● Brief: Set down the whole listing that follows, precisely as written.
══════════════════════════════
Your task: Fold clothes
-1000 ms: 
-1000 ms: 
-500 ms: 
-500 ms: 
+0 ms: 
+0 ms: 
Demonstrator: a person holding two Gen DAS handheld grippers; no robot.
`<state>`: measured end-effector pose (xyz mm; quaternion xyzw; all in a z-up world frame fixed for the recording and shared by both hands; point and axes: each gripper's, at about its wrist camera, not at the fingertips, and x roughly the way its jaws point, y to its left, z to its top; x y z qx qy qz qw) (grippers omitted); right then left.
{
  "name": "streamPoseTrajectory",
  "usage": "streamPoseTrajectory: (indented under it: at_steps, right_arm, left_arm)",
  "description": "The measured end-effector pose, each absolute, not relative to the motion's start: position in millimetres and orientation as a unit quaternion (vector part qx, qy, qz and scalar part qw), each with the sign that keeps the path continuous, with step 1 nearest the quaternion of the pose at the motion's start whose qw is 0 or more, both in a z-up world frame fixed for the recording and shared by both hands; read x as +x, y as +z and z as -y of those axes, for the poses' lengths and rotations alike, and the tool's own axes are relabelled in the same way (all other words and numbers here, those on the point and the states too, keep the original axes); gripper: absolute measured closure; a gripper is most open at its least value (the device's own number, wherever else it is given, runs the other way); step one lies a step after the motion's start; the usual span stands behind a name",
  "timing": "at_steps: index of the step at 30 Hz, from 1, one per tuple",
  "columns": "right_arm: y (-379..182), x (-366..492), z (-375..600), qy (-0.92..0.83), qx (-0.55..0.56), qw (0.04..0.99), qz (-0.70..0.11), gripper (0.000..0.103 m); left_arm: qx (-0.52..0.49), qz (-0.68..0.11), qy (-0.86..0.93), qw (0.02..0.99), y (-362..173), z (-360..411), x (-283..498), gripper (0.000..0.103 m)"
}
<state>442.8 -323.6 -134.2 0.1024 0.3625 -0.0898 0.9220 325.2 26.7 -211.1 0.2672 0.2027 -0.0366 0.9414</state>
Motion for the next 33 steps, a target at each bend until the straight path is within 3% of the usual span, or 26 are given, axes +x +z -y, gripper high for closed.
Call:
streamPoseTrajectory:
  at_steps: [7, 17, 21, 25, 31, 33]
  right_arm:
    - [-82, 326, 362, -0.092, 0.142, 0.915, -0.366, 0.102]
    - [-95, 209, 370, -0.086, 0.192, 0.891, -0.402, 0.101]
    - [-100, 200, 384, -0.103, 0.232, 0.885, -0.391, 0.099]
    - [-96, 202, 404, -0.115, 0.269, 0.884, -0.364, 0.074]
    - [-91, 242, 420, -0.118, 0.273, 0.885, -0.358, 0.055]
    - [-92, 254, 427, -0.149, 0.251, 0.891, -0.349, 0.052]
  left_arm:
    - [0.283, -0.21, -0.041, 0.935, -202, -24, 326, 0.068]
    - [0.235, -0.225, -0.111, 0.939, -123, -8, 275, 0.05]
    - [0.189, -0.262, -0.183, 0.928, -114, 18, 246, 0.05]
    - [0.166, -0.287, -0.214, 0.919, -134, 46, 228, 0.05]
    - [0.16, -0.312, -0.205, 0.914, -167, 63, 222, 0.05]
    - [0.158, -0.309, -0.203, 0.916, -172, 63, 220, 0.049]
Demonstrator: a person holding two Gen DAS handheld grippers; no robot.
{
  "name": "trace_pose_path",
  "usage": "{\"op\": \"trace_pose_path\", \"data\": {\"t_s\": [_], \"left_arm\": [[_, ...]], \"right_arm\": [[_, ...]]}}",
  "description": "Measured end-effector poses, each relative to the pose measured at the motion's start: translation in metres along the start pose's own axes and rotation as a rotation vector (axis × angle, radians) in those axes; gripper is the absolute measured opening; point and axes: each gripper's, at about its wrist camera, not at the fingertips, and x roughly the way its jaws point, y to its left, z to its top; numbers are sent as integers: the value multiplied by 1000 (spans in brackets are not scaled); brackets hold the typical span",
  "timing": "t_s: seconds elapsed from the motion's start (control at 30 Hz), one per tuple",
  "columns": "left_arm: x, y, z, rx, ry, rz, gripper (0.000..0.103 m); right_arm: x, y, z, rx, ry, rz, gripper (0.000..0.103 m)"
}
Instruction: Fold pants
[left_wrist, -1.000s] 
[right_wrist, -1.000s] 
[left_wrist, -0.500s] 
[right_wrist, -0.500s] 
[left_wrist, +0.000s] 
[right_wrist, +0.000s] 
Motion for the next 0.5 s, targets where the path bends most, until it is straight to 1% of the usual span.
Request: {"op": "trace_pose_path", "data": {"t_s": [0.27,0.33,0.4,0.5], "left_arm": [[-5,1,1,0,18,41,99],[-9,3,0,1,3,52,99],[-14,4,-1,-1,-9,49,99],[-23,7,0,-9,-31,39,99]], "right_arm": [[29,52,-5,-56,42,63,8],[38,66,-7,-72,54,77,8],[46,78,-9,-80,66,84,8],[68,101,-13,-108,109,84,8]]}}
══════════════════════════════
● Task output:
Your task: Fold clothes
-1000 ms: 
-1000 ms: 
-500 ms: 
-500 ms: 
+0 ms: 
+0 ms: 
Demonstrator: a person holding two Gen DAS handheld grippers; no robot.
`<state>`: measured end-effector pose (xyz mm; quaternion xyzw; all in a z-up world frame fixed for the recording and shared by both hands; point and axes: each gripper's, at about its wrist camera, not at the fingertips, and x roughly the way its jaws point, y to its left, z to its top; x y z qx qy qz qw) (grippers omitted); right then left.
{
  "name": "streamPoseTrajectory",
  "usage": "streamPoseTrajectory: (indented under it: at_steps, right_arm, left_arm)",
  "description": "The measured end-effector pose, each absolute, not relative to the motion's start: position in millimetres and orientation as a unit quaternion (vector part qx, qy, qz and scalar part qw), each with the sign that keeps the path continuous, with step 1 nearest the quaternion of the pose at the motion's start whose qw is 0 or more, both in a z-up world frame fixed for the recording and shared by both hands; read x as +x, y as +z and z as -y of those axes, for the poses' lengths and rotations alike, and the tool's own axes are relabelled in the same way (all other words and numbers here, those on the point and the states too, keep the original axes); gripper: absolute measured closure; a gripper is most open at its least value (the device's own number, wherever else it is given, runs the other way); step one lies a step after the motion's start; the usual span stands behind a name",
  "timing": "at_steps: index of the step at 30 Hz, from 1, one per tuple",
  "columns": "right_arm: y (-379..182), x (-366..492), z (-375..600), qy (-0.92..0.83), qx (-0.55..0.56), qw (0.04..0.99), qz (-0.70..0.11), gripper (0.000..0.103 m); left_arm: qx (-0.52..0.49), qz (-0.68..0.11), qy (-0.86..0.93), qw (0.02..0.99), y (-362..173), z (-360..411), x (-283..498), gripper (0.000..0.103 m)"
}
<state>442.8 -323.6 -134.2 0.1024 0.3625 -0.0898 0.9220 325.2 26.7 -211.1 0.2672 0.2027 -0.0366 0.9414</state>
Motion for the next 33 steps, a target at each bend until the straight path is within 3% of the usual span, or 26 are given, axes +x +z -y, gripper high for closed.
Call:
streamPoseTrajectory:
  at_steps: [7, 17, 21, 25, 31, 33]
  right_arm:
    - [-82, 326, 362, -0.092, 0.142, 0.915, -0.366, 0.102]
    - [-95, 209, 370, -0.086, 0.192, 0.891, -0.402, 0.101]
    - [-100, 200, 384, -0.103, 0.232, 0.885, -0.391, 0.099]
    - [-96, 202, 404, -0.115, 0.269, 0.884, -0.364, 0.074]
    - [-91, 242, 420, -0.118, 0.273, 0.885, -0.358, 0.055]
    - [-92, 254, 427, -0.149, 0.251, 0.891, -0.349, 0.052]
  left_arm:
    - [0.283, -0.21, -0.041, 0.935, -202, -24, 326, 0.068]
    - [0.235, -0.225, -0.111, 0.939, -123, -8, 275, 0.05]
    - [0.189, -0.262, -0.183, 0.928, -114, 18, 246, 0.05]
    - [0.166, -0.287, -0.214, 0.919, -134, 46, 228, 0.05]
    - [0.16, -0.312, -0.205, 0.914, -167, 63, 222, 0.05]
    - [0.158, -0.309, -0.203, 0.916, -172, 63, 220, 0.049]
Demonstrator: a person holding two Gen DAS handheld grippers; no robot.
{
  "name": "trace_pose_path",
  "usage": "{\"op\": \"trace_pose_path\", \"data\": {\"t_s\": [_], \"left_arm\": [[_, ...]], \"right_arm\": [[_, ...]]}}",
  "description": "Measured end-effector poses, each relative to the pose measured at the motion's start: translation in metres along the start pose's own axes and rotation as a rotation vector (axis × angle, radians) in those axes; gripper is the absolute measured opening; point and axes: each gripper's, at about its wrist camera, not at the fingertips, and x roughly the way its jaws point, y to its left, z to its top; numbers are sent as integers: the value multiplied by 1000 (spans in brackets are not scaled); brackets hold the typical span",
  "timing": "t_s: seconds elapsed from the motion's start (control at 30 Hz), one per tuple",
  "columns": "left_arm: x, y, z, rx, ry, rz, gripper (0.000..0.103 m); right_arm: x, y, z, rx, ry, rz, gripper (0.000..0.103 m)"
}
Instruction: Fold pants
[left_wrist, -1.000s] 
[right_wrist, -1.000s] 
[left_wrist, -0.500s] 
[right_wrist, -0.500s] 
[left_wrist, +0.000s] 
[right_wrist, +0.000s] 
Motion for the next 0.5 s, targets where the path bends most, until it is straight to 1% of the usual span.
Request: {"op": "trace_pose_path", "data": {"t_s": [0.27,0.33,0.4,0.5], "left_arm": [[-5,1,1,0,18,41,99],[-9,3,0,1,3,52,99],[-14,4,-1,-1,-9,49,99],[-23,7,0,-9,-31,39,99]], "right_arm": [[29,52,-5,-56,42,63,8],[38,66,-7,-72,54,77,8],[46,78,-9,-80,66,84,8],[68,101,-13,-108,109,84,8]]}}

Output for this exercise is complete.